吴楚洁说:“一副耳环而已,我送给妹妹也是应当的。”
婵娟凑到吴楚洁耳旁,说:“那就谢谢了,只是太太怎么还没死?”
吴楚洁说:“妹妹别着急,她死是早晚的事,一切都要水到渠成才行。”
婵娟恶狠狠的说道:“我等不及了,今儿个我看见一个男人从姐姐的院子里仓促逃走,想来一定是姐姐的心上人,要是一个月后,太太没死,小心你和你姘头都会被老爷执行家法。”
吴楚洁听了后直冒冷汗,有些颤抖的说:“我为你做了那么多事,你却威胁我?”
婵娟说:“你放心,我哪里敢威胁姐姐,我只是提醒你,对了,只有一副耳环不够,再给我带一只金簪回来吧。”
吴楚洁说:“好,你想要的首饰,我可以给你买,只是我和他的事……”
婵娟还未等她说完,就接着说:“老爷不会知道,但前提是你得听话。”
吴楚洁说:“我全都听你的。”
婵娟转身离开。
吴楚洁感到莫大的危险就在眼前,这个不安分的小女人,就是自己身边的一个□□,她下定决心,打算除掉她,但又没有什么办法,她想着,要她永远不能说话。
吴楚洁出了苏府,径直去了银子的家,银子说:“你终于来了,我等候你多时了。“
吴楚洁狠狠的扇了他一掌,说:“废物,谁让你到府上去的,这下被三太太看见了,以此作为威胁,不仅敲诈我的钱财,还逼迫我谋害太太。”

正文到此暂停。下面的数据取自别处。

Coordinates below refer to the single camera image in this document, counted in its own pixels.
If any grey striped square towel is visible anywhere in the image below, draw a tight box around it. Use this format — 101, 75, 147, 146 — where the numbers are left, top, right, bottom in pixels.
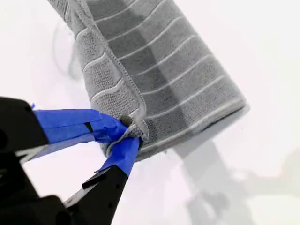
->
46, 0, 250, 162

银子耳朵有些嗡嗡作响,急促的疼痛转化为火辣的热感,说:“我被老爷辞退了,你还打我?”
吴楚洁说:“谁让你那么不小心,你说现在怎么办?”
银子说:“我没了收入,眼下手上就百两银子,也够用几年的,之前我不是给你一千两银票吗?咱们一起远走高飞吧。”
吴楚洁说:“让我跟你远走高飞,哼,那十年后怎么活?你养活的了吗?”
银子哑口无言,吴楚洁说:“我现在的日子,很难熬,可是你分担的了吗?你就守着你的钱过日子吧,我先走了。”
银子想挽留她,可是最终却没有开口。
吴楚洁来到首饰店,买了一副翡翠耳环和一只金簪,付了十两银子,便回府了,来到后院,正在浇花的婵娟说:“姐姐这么快就回来啦,快进屋坐着。”
吴楚洁将红色锦缎盒塞到她手中,说:“你要的东西都在这儿,记得你答应我的事。”